The doctor, it seems, has a severe Frankenstein complex. For months, he’s been literally rebuilding Vera as a model of perfection, removing any blemishes, any weaknesses, anything human. He’s also envisioning Vera as a virtual replacement to his wife, whose body was burnt from head to toe in a car wreck.
As more mysteries about Robert’s past are unraveled, “The Skin I Live In” turns truly hallucinatory. There’s more fabric ripping and skin cutting. There’s surveillance-style footage of Vera’s feral behavior, as glimpsed through a king-sized digital television in Robert and Marilia’s home. There’s a rape scene in which the predator is dressed in a tiger suit. There’s a second biting-and-slapping rape scene in a courtyard, involving Robert’s daughter, Norma (Blanca Suárez) that may or may not be a dream, interspersed with shots of a jazz chanteuse (as if Almodóvar were channeling David Lynch in “Mulholland Drive.”)
In the most disturbing sequence, a clothing store worker (Jan Cornet), is kidnapped, shackled to a chair in a dungeon, starved and stripped (I think in that order).
And just in case you’re getting bored, there are guns and knives and dildos to come.

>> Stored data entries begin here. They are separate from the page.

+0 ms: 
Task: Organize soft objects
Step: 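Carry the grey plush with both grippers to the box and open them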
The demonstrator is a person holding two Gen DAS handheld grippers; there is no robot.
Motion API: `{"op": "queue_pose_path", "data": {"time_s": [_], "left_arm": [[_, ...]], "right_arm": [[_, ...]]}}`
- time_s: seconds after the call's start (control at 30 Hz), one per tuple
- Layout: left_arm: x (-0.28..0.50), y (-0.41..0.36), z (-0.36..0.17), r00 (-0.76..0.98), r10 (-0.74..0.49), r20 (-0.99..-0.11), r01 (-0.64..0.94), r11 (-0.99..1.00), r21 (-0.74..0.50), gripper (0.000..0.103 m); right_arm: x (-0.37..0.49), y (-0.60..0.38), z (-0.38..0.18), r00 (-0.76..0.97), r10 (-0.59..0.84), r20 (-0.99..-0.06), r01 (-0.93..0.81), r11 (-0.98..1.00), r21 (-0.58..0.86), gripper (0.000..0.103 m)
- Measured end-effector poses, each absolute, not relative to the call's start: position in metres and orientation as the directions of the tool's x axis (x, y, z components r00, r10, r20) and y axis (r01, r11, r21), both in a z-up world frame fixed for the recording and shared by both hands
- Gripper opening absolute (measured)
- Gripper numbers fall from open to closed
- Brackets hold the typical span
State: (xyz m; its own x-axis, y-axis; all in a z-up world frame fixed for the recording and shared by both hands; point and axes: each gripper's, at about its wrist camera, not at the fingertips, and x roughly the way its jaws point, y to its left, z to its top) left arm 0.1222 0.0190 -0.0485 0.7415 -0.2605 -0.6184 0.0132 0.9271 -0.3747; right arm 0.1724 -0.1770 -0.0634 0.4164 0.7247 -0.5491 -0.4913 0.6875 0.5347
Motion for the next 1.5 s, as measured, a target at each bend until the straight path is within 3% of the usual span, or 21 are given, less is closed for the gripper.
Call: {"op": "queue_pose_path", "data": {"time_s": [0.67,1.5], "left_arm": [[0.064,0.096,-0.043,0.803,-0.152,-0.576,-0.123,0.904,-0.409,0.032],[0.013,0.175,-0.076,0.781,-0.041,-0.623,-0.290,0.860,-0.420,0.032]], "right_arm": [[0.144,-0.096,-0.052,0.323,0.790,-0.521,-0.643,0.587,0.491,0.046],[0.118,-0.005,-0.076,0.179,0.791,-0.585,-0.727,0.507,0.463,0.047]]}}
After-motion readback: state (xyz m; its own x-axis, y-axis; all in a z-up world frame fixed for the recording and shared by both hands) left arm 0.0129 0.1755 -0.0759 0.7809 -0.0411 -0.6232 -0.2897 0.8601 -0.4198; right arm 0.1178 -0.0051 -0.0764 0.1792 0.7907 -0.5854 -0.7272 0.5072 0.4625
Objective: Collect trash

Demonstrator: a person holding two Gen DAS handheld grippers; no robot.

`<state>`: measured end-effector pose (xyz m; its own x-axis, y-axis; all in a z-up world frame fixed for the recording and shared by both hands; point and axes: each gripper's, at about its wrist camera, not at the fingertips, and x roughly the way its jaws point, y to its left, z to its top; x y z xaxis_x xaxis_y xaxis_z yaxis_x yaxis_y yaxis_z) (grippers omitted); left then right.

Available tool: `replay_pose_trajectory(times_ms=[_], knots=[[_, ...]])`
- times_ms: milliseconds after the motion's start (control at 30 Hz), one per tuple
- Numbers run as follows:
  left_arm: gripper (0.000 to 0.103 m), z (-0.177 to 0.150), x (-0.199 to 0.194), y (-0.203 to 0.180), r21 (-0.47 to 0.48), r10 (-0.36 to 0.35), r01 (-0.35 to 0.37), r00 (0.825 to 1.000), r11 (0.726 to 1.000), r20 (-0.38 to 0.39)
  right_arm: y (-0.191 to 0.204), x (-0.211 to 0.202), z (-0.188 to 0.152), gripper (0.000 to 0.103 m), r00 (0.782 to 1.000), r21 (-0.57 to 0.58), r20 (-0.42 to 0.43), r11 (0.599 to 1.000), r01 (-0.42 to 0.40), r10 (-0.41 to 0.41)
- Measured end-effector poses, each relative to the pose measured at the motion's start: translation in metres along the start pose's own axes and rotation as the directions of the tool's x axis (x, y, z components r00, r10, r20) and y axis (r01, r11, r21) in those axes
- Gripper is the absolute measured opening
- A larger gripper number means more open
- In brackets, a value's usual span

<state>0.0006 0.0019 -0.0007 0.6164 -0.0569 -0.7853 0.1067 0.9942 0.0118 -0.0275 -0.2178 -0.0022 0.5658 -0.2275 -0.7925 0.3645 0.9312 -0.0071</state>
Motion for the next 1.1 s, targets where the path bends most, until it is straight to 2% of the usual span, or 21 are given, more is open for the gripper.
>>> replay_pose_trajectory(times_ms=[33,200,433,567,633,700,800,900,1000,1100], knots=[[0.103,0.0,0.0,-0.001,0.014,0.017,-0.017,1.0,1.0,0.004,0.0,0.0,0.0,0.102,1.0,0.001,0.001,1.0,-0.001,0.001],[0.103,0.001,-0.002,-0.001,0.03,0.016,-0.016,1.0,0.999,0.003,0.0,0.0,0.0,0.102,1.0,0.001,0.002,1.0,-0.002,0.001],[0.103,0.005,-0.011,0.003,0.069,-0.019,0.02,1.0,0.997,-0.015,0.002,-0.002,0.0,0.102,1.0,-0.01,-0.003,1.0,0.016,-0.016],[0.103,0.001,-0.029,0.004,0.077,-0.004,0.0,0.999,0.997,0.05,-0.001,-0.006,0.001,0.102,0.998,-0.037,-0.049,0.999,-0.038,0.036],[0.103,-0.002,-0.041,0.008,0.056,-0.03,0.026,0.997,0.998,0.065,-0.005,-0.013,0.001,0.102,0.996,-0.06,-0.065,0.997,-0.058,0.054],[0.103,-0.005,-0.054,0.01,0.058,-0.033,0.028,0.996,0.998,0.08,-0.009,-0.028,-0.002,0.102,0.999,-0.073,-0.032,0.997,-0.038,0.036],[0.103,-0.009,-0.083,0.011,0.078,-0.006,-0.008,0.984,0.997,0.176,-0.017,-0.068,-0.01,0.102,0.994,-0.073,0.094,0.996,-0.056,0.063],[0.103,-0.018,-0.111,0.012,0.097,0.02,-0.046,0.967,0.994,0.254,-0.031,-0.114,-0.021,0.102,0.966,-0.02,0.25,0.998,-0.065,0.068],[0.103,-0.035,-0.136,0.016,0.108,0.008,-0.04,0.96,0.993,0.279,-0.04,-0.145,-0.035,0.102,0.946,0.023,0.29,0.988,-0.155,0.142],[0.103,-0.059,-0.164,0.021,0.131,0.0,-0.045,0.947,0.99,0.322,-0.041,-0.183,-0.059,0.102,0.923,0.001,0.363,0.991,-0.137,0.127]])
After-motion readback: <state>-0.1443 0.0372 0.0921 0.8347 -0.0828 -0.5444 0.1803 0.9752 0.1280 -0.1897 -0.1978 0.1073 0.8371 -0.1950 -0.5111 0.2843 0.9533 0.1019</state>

“The Skin I Live In” reunites Almodóvar with Banderas for the first time since the 1990 farce “Tie me up tie me down,” and it’s a captivatingly aloof role for the normally hot-blooded Banderas. Never before have this actor’s prowling eyes been shot to such hypnotic effect. Even while Almodóvar deliberately keeps the audience in the dark about whether Robert’s insane acts are motivated by lust, revenge or just pure sociopathic tendencies, Banderas lends empathy to even the most loathsome qualities of his character.
Banderas and Anaya make for an alluring on-screen combo. Anaya is a supple, commanding force; her performance is the finest combination of athleticism and derangement since Natalie Portman’s turn in “Black Swan.”
“The Skin I Live In,” based on Thierry Jonquet’s novel “Tarantula,” continues Almodóvar’s obsession with captivity, with powerlessness, with the sick and deranged ways damaged people act on loss, as explored in past outings such as “Tie Me Up! Tie Me Down!” and “Talk to Her.” Cinematographer José Luis Alcaine’s camera is as fascinated with skin as the mad doctor—skin has never looked this lustrous—and Alberto Iglesias’ score, shifting between moody jazz and frantic, sawing violin, adds a lingering aura of menace to the proceedings.
But despite the high gloss, despite the overtones of tragedy, you can sense Almodóvar guffawing at the story’s outrageousness. This is the closest he has ever gotten to camp, and while it’s a kick to see him enjoying himself, you ultimately wish the film’s outcome were a bit less over-the-top.